It is a eight digit binary number of 1's or 0's. 00000000 = 00H - 11111111 = 256. So what! Right. What does that even mean. Well I found out it does not mean that you will have 256 different devices that the cpu can use. You can but you wont use it like that. Lets look at ROM and RAM real quick. The I/O only has the lower eight address lines. But the 8085 has 16 address lines 2^16=65,536. WOW I can put a 64k Ram in my 8085 right. Not really. You can transfer control and make two rams work but not us for now. We will Have one Rom and One Ram. The Rom will take address space from 0000h to 7fffh and the ram will work from 8000h to ffffh. If you find a Hex to Bin calculator on the internet. You can put in the high numbers of the Rom,Ram and see that 7fff=32,768 and ffff=65,536. We split the Address space in half. Lower 32kb for Rom and upper 32kb for Ram. You do this with a decoder circuit for Ram/Rom. A decoder circuit will "DECODE" the address lines inputed to a single output at a time. A decoder chip like a 74ls183, a 3 to 8 decoder. Will take 3 address lines in and give you 8 possiable outputs. 2^3=8. so if the address lines you pick for inputs are A0,A1,A2. Then your eight outputs would have the following address space.
0=00h-1Fh
1=20h-3Fh
2=40h-5Fh
3=60h-7Fh
4=80h-9Fh
5=A0h-BFh
6=C0h-DFh
7=E0h-FFh
So. If you have this 74ls138 hooked up as your I/O decoder. And you hooked two LED displays up one with CS (chip select) for each. Lets pick 0 and 1. So the first LED will be active from 00h to 1Fh or 32 I/O address locations. The seconed from 20h to 3Fh or 32 I/O address locations. Here we have wasted I/O address space because the most LED display don't need but one to enable it and eight bit binary data to set the output. So we wasted 31 I/O locations. But If you use a 4 to 16 decoder you drop down to 16 I/O location per I/O address location. But now you have 16 I/O CS'. But beware. Some chips like the 8155 or the different real time clock chips need more Than 16 I/O locations. Look at the datasheets. Now more Ram Rom. You can use memory mapped I/O. But I like the full Rom and Ram. So We will use a dual 2 to 4 decoder and a 7408 AND gate for the Rom Ram Cs'. The 2 to 4 decoder will be hooked up to A14-A15. The decoder has four outputs. But we have Two chips. Thats the 7408 AND gates job to take 2 in and give one out for Rom and the other two in and give one out for Ram. You will need the book in my videos or some kind of circuit to help you but I hope You understand some of the Hardware better.

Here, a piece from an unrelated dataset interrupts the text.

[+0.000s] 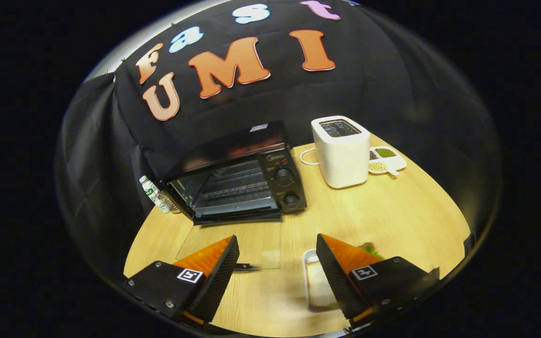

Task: Open the toaster oven, put the food inside, and close the toaster oven door.

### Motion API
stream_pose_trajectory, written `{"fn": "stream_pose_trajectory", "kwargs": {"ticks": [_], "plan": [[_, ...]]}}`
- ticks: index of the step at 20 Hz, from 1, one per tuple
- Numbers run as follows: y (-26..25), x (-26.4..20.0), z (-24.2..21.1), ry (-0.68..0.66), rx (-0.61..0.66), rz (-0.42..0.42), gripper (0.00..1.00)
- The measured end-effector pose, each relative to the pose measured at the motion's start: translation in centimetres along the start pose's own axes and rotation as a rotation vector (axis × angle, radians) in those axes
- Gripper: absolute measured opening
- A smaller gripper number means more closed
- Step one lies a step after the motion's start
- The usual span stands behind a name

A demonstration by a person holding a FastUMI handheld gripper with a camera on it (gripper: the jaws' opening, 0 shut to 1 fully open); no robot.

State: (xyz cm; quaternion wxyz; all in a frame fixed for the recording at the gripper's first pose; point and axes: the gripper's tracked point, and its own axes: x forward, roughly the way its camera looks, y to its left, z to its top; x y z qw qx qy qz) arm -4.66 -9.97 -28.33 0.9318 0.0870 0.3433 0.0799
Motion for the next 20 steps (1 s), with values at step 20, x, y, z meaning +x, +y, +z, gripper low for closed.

Now Software. You need to have your Reset circuit right to cause one reset on first power on. If you don't the cpu will start reading anywhere. It takes a reset to start the Program counter at 0000H. You write your code starting at 0000h. The first line should be a jump off of the first page. Because the first page is where interrupt requests jump to. So jump down a page or two. If your program will Call (GOSUB) anything you need to next set the Stack Pointer. Set it to the highest Memory address space you have FFFFh. The stack will save data starting at FFFFh and work down. Start by hooking up a circuit. Then work on the flashing light.
You Dont need a Stack and you can stay on the first page because you have no interrupts. You want to turn the light on pause turn it off pause the restart.

74ls138 LED=00h-1Fh

MVI A 3E 01 LOAD ON TOP:
OUT D3 00 TURN ON

LXI B 01 FF TIMER
DCR B 0B LOOP1:
MOV A,C 79
ORA B B0
JNZ C2 LOOP1:

MVI A 3E 00 LOAD OFF
OUT D3 00 TURN OFF

LXI B 01 FF TIMER
DCR B OB LOOP2:
MOV A,C 79
ORA B B0
JNZ C2 LOOP2:

JMP C3 TOP: START OVER.

NEVER GIVE UP!!!!
73's
KD5VMF